EXERCISE PROMPT:
Copy nothing but the lines below, from the one with "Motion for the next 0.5" through the one with "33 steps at", exactly as written; no pictures should appear.

Stored items:
+===+
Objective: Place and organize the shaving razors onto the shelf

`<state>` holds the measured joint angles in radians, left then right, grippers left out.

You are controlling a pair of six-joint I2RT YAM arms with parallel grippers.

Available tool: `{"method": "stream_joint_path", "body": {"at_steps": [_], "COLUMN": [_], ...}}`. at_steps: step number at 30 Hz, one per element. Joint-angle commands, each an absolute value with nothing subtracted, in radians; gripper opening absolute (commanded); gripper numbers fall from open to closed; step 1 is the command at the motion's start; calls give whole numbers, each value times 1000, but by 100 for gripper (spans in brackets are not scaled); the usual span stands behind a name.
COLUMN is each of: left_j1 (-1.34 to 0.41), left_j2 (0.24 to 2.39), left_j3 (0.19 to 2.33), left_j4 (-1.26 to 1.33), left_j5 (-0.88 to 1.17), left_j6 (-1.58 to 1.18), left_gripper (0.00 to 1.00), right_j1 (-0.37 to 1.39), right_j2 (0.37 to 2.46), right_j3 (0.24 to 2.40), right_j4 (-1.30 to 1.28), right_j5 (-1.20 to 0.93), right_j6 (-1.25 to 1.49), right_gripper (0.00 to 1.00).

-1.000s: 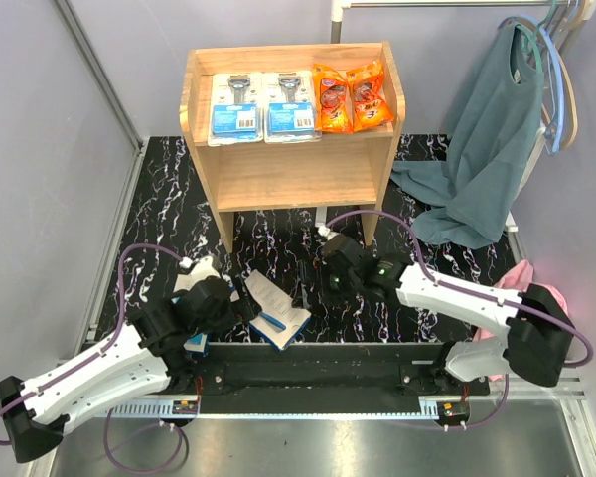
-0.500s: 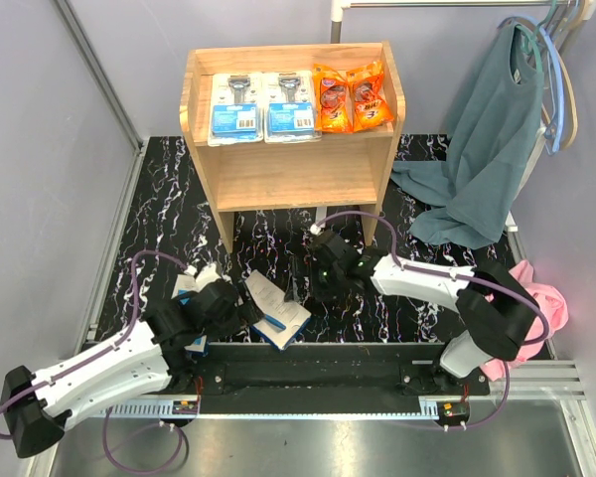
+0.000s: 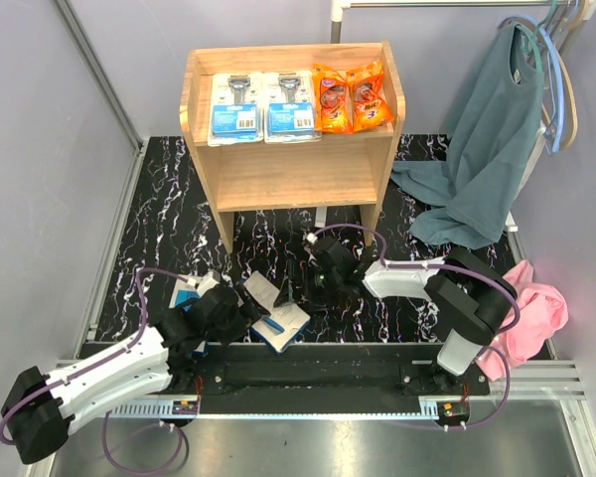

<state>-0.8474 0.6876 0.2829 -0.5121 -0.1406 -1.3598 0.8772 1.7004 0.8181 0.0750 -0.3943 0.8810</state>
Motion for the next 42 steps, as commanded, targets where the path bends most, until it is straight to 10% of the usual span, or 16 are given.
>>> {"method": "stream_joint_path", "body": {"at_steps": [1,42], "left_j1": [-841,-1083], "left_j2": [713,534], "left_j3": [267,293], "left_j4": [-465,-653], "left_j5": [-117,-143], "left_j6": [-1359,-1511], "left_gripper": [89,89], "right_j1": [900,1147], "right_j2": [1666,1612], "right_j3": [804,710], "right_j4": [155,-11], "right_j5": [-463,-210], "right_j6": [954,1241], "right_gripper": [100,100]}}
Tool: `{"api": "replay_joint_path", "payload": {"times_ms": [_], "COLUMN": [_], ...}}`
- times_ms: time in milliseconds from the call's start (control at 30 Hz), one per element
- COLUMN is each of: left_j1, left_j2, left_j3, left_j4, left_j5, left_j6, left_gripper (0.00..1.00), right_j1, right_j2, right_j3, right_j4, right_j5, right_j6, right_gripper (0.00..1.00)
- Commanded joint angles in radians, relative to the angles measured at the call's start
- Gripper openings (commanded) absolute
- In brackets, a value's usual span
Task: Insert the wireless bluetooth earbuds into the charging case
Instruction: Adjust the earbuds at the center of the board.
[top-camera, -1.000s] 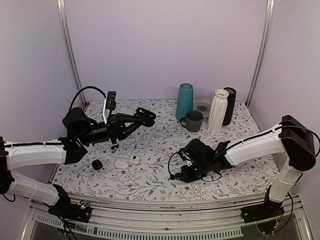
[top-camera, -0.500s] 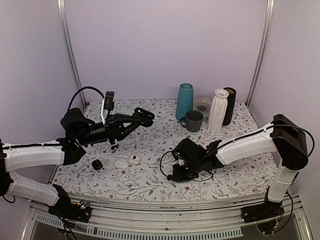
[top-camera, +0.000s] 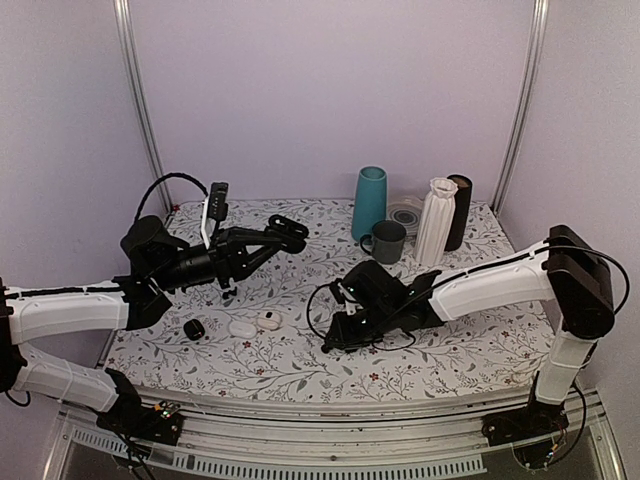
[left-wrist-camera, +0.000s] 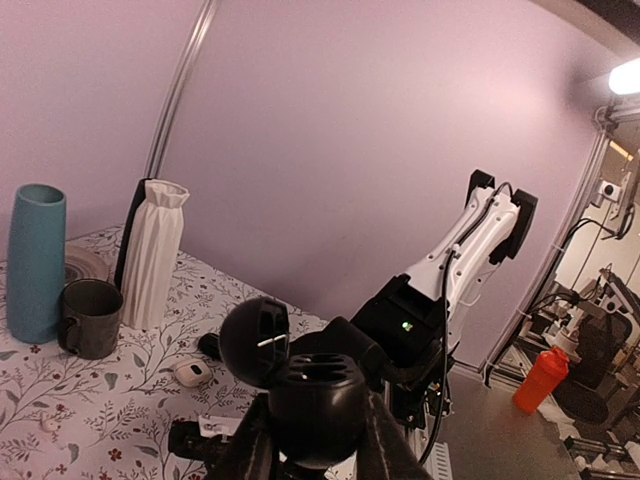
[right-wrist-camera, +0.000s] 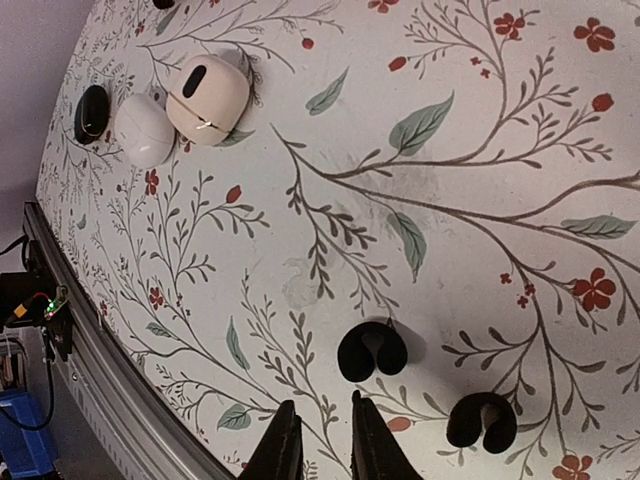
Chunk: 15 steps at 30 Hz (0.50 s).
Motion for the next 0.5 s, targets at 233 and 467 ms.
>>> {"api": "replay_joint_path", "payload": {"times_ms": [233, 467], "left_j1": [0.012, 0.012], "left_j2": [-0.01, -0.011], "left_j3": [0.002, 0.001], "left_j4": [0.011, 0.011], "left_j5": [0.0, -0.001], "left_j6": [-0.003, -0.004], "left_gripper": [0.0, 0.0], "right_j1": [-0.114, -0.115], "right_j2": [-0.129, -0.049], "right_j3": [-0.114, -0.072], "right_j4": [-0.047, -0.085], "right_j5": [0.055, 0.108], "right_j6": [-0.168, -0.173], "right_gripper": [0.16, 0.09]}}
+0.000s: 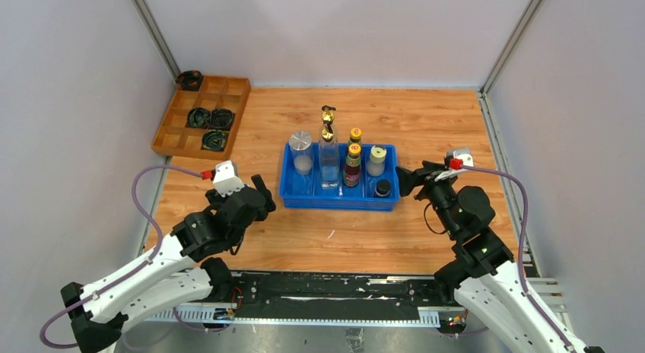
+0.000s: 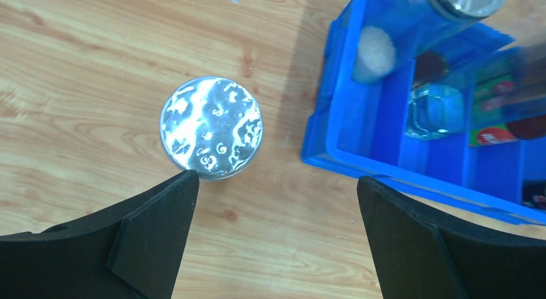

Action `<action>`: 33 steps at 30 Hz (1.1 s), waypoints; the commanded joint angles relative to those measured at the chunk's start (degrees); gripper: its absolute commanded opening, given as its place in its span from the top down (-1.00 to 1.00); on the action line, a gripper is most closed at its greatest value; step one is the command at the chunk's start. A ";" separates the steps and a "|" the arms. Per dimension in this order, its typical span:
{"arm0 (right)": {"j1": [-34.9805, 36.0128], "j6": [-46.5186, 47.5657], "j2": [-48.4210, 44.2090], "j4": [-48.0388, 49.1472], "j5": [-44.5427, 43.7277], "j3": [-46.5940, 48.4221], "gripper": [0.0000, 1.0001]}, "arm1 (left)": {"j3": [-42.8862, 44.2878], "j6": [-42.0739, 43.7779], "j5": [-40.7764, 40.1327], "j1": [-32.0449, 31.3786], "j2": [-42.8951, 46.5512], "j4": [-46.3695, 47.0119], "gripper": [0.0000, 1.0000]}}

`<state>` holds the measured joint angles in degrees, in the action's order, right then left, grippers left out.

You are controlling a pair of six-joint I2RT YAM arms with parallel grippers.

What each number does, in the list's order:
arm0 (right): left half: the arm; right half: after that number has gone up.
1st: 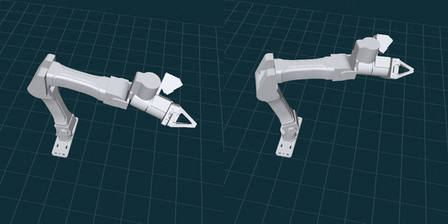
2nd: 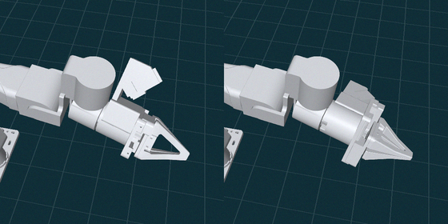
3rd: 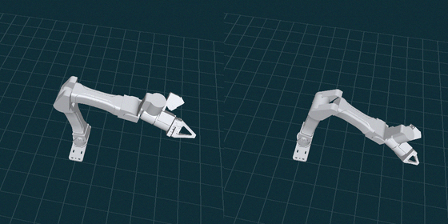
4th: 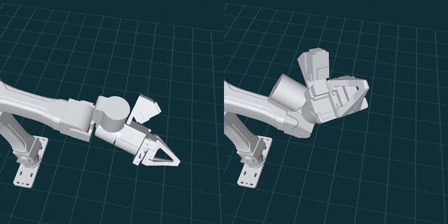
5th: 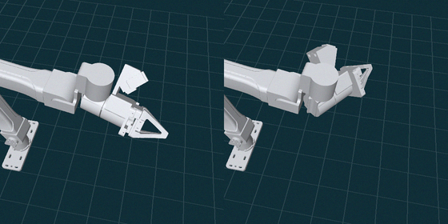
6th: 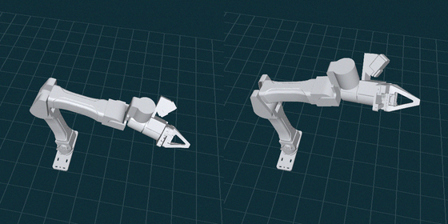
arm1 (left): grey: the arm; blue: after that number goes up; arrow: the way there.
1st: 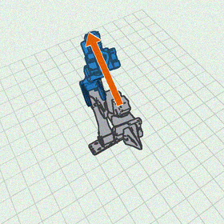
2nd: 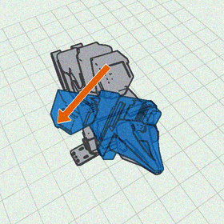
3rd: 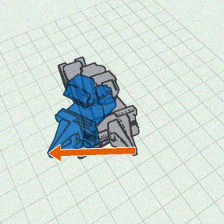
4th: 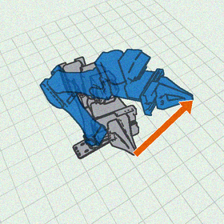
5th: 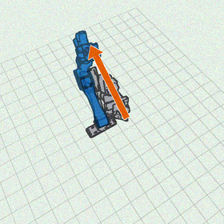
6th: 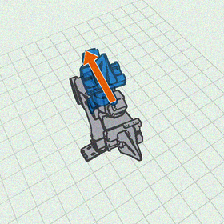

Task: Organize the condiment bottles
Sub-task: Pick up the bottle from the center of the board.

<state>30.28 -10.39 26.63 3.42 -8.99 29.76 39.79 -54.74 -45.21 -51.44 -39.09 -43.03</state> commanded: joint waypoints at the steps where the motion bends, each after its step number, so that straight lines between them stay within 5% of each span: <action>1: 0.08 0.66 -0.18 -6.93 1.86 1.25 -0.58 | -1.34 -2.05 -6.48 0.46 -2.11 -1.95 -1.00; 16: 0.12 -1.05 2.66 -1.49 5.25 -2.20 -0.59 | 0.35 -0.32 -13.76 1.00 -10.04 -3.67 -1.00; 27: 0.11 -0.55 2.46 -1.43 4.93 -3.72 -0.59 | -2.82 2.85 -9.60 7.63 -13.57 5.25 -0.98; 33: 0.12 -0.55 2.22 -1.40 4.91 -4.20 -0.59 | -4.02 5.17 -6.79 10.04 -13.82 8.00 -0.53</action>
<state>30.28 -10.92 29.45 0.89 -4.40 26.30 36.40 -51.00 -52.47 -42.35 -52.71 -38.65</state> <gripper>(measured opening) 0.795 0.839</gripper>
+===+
OUTPUT OF THE EXERCISE:
Motion for the next 0.5 s, targets at 233 and 467 ms.
>>> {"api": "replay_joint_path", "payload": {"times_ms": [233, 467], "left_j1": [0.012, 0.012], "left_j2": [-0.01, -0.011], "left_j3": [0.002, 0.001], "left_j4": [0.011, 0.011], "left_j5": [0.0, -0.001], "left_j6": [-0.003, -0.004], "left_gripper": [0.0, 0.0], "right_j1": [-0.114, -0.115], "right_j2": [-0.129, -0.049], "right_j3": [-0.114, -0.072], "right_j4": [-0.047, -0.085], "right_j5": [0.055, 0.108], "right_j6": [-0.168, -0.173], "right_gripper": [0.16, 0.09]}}
+0.000s: 
+0.000s: 

Action `<action>`: 33 steps at 30 Hz (1.1 s), waypoints; the commanded joint angles relative to those measured at the chunk's start (degrees); gripper: its absolute commanded opening, given as its place in its span from the top down (-1.00 to 1.00); on the action line, a gripper is most closed at its greatest value; step one is the command at the chunk's start. A ";" separates the steps and a "|" the arms. Per dimension in this order, its typical span:

This output contains the full answer.